Dirty Dancing (1987)

(On TV, May 2017) Surprisingly enough for a forty-something man, I ended up liking Dirty Dancing quite a bit better than I expected … but I don’t expect my idiosyncratic reaction to be widely shared, or even comprehensible. The roots of my appreciation, paradoxically enough, go back to the history of American stand-up comedy: Ever since learning that generations of American comedians developed their craft in the so-called “Borsch Belt” of Jewish-dominated resorts nestled in the Catskill mountains, I’ve been fascinated by that kind of vacationing. Leaving New York, driving upstate to spend a week or two in a big isolated resort? Intriguing. So imagine my astonished reaction when I sat down to watch Dirty Dancing and realized that it was a trip back in time to this kind of vacationing.

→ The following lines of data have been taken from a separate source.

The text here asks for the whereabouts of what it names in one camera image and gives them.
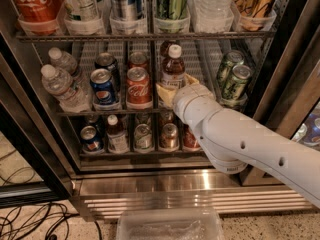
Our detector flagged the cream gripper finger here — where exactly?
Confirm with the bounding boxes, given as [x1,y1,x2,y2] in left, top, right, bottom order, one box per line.
[184,73,199,85]
[156,83,178,108]

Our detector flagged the brown tea bottle white cap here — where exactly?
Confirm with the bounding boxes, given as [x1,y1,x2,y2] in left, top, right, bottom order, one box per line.
[161,44,185,89]

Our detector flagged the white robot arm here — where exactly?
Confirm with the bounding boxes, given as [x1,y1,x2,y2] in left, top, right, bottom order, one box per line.
[156,76,320,207]

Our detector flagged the empty white shelf tray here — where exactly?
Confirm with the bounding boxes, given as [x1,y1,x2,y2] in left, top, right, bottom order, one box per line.
[180,40,217,93]

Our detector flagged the brown bottle behind tea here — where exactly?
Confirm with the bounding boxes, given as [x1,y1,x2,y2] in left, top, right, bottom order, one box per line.
[160,40,177,57]

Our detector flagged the white green can bottom shelf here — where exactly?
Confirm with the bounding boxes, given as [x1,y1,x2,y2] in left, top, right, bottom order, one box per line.
[134,124,154,153]

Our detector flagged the bronze can bottom shelf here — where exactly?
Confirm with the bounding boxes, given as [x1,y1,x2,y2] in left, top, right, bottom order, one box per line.
[160,123,179,150]

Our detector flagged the red can bottom shelf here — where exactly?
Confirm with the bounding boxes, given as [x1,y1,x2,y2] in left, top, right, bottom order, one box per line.
[183,125,200,151]

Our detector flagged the small tea bottle bottom shelf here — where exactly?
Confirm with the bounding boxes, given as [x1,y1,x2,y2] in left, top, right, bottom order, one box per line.
[106,115,129,154]

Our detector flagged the clear water bottle top shelf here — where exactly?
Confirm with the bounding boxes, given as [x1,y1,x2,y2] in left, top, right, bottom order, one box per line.
[189,0,234,33]

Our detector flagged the green can top shelf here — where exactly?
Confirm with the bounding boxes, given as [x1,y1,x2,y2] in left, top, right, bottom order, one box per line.
[156,0,187,20]

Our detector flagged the blue Pepsi can bottom shelf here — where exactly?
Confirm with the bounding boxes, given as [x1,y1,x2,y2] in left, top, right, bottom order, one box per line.
[80,126,104,153]

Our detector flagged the stainless steel fridge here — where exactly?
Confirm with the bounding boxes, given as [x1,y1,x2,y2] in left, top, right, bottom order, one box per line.
[0,0,319,221]

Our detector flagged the yellow can top shelf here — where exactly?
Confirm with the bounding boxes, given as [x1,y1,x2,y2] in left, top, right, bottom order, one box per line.
[233,0,275,31]

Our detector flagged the silver blue can top shelf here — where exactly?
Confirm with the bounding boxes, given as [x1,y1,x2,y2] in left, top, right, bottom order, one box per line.
[110,0,143,21]

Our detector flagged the clear water bottle front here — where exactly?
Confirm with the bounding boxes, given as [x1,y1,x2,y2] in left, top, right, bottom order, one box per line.
[41,64,91,113]

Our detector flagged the clear water bottle rear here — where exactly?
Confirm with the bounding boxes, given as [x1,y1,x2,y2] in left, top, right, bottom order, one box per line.
[48,47,81,80]

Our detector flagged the green label soda bottle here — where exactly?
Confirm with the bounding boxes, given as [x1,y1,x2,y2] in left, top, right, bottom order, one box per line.
[64,0,99,22]

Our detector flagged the large Coca-Cola bottle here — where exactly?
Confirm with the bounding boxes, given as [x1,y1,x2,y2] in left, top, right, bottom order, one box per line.
[13,0,62,36]

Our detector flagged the red Coca-Cola can front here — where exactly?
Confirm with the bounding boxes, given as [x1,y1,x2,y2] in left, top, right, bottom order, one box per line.
[126,67,153,109]

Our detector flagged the red coca-cola can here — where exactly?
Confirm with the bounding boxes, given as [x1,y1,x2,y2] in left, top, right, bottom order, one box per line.
[128,51,149,70]
[126,67,153,109]

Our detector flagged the green can front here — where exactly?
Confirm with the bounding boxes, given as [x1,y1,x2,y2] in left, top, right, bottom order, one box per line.
[221,65,252,101]

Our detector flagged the red Coca-Cola can rear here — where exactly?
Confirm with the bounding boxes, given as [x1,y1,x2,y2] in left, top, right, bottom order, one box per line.
[128,51,149,70]

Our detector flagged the green can rear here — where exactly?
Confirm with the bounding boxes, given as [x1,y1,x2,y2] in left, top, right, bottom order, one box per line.
[216,50,244,87]

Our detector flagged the blue Pepsi can front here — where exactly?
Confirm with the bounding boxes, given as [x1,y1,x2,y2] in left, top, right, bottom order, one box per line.
[90,68,120,111]

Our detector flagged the dark Pepsi can rear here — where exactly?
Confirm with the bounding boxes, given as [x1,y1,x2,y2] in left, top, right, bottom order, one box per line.
[94,52,121,92]

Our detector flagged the white can behind glass door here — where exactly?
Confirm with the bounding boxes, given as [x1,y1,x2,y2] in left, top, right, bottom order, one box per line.
[292,123,307,142]

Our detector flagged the clear plastic bin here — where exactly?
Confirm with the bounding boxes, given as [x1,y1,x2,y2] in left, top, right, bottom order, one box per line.
[116,208,225,240]

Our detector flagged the blue can behind glass door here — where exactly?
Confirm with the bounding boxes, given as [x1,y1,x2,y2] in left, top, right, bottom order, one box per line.
[303,113,320,146]

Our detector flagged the black cables on floor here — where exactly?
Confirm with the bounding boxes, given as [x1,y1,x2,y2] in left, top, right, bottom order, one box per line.
[0,147,103,240]

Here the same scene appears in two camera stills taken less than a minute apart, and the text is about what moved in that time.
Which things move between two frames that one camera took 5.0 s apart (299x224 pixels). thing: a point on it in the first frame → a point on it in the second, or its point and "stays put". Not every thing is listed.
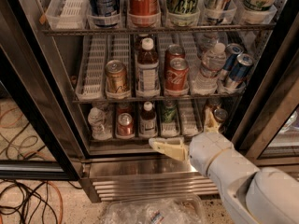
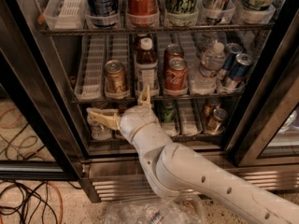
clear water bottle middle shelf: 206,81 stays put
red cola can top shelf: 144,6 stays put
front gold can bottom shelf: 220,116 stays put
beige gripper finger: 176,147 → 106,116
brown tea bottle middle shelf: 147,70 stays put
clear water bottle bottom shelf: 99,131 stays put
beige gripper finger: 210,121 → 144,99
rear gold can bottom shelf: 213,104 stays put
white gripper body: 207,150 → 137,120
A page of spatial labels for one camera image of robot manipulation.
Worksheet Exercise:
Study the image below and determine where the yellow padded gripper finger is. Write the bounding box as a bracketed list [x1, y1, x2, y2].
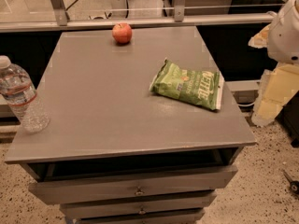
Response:
[248, 25, 270, 49]
[251, 63, 299, 127]

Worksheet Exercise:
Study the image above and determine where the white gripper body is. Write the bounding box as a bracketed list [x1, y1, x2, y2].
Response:
[267, 0, 299, 64]

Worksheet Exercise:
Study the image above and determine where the green jalapeno chip bag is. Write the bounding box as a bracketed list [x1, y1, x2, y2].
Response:
[149, 59, 224, 111]

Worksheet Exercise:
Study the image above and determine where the red apple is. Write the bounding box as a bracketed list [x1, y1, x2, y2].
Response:
[112, 22, 133, 44]

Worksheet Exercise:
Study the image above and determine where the metal window railing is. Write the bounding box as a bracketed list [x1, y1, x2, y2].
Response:
[0, 0, 278, 33]

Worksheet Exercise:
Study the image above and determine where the black caster wheel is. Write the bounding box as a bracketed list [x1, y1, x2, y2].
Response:
[283, 170, 299, 194]

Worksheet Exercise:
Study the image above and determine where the bottom grey drawer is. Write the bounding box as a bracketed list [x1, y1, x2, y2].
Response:
[78, 208, 205, 224]

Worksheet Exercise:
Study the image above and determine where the grey drawer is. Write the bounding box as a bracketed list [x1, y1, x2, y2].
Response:
[29, 165, 237, 204]
[60, 190, 216, 218]
[78, 208, 205, 224]

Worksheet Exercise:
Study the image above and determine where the middle grey drawer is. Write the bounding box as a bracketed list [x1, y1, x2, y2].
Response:
[60, 190, 216, 218]

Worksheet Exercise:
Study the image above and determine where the top grey drawer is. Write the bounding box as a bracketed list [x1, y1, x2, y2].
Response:
[29, 165, 237, 204]

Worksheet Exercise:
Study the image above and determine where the clear plastic water bottle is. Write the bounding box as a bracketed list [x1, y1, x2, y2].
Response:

Never mind that I went thirty years without realizing that Dirty Dancing wasn’t an eighties movie set during the eighties—here, we’re back to summer 1963, with a rich Jewish family going to a Catskill resort for summer holidays. Never mind the romance between our innocent protagonist as the dancer played by Patrick Swayze—I’m here for the depicting of Borsch Belt resorts, fun at the lake, hiking in the mountain and Wayne Knight delivering a bad joke as the movie portrayal of stand-up comedians hitting the Catskill resorts at the beginning of their careers. Of course, there’s a whole other movie going on about a girl losing her innocence (and wow does this film get dark on the margins of its main plot) and Patrick Swayze being offended when someone puts Baby in the corner. My interest in that aspect of the movie was never better than lukewarm, but that’s the idiosyncratic part of my reaction to the film. Jennifer Gray is instantly sympathetic as the heroine, at least, and Swayze does manage to keep his character likable even considering their mismatched levels of maturity. As I’ve said—I don’t expect anyone else in the world to like Dirty Dancing for the same reasons I did, but that’s not the point … unless you want it to be that different people can like the same thing for wildly different reasons.